The beta-PERT distribution (from here on, I'll refer to it as just the PERT distribution) is a useful tool for modeling expert data. When used in a Monte Carlo simulation, the PERT distribution can be used to identify risks in project and cost models based on the likelihood of meeting targets and goals across any number of project components.

As with any probability distribution, the usefulness of the PERT distribution is limited by the quality of the inputs: the better your expert estimates, the better results you can derive from a simulation.

This article describes the PERT distribution, how to use it, and its use within a Monte Carlo simulation. An additional discussion at the end describes the mathematical basis for the distribution, but an understanding of the math is not required to use the PERT distribution in your models.
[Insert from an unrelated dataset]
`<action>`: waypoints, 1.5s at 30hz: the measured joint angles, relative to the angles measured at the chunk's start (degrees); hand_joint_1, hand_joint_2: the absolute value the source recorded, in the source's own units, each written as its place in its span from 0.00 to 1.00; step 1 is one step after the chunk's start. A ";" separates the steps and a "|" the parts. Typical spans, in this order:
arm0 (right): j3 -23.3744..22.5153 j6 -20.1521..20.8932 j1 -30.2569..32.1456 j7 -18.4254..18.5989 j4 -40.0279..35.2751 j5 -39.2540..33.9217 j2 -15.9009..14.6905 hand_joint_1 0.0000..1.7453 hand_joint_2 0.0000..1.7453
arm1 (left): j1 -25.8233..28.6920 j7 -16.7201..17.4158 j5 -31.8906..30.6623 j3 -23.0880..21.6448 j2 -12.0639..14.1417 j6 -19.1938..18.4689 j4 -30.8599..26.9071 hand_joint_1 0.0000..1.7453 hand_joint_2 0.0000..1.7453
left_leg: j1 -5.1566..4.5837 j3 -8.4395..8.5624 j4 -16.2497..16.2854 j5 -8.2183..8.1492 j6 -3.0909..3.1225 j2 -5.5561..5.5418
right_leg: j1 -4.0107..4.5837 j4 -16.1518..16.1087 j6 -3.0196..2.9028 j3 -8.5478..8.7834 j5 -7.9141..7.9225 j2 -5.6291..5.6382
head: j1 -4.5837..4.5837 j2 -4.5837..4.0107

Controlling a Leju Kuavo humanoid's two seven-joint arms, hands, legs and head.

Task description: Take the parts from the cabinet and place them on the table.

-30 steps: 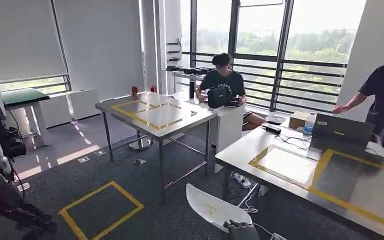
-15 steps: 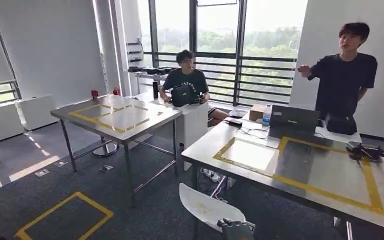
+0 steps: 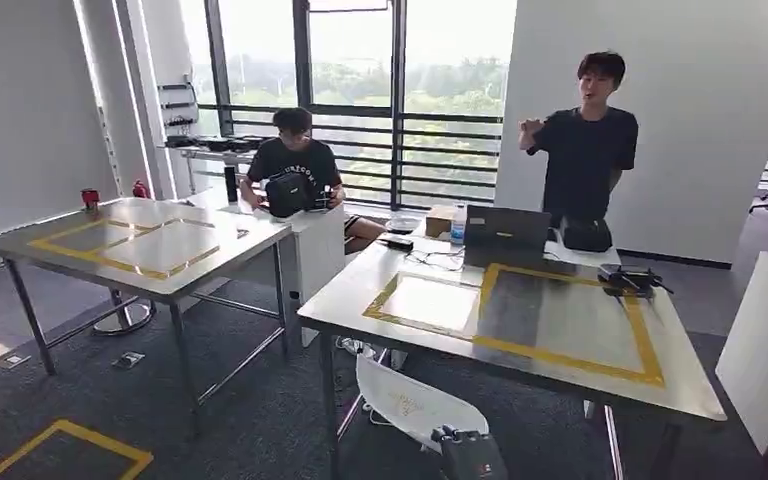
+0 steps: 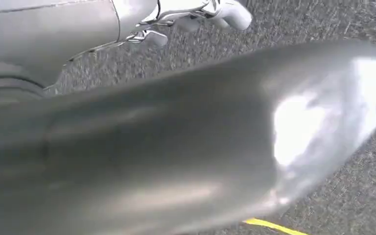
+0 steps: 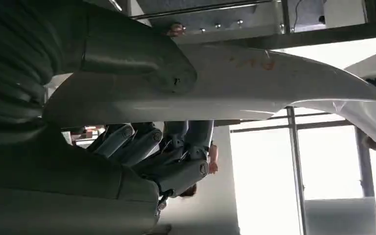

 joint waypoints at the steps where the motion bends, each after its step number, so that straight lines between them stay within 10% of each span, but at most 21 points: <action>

In project or cost planning, you often receive estimates of expected time, cost, or other variables. To construct probability models (like Monte Carlo simulations), you will need a range of estimates – a minimum and maximum value, and if possible, a "most likely" value as well. These estimates are used to construct a probability distribution, and then a Monte Carlo simulation can be run based on samples from that distribution. (For a more general overview of Monte Carlo and probability simulations, see the whitepapers available on our library page).

When you have a range of estimates available, there are several different ways you can model the distribution to generate sample values. The three we discuss below are the uniform distribution, the triangular distribution, and the PERT distribution.

The uniform distribution is the simplest possible distribution for sampling a range of estimates. In this model, every value – from the minimum to the maximum – is equally likely.

Using the uniform distribution is useful in situations in which you have a minimum and maximum estimate available, but no other information. It's easy to see that most real-world situations don't fall into this model, and in many cases it's possible to get an additional estimate of the expected, or most likely, value. If you can get a most likely estimate in addition to the minimum and maximum, you can use the additional information to create a more realistic probability model.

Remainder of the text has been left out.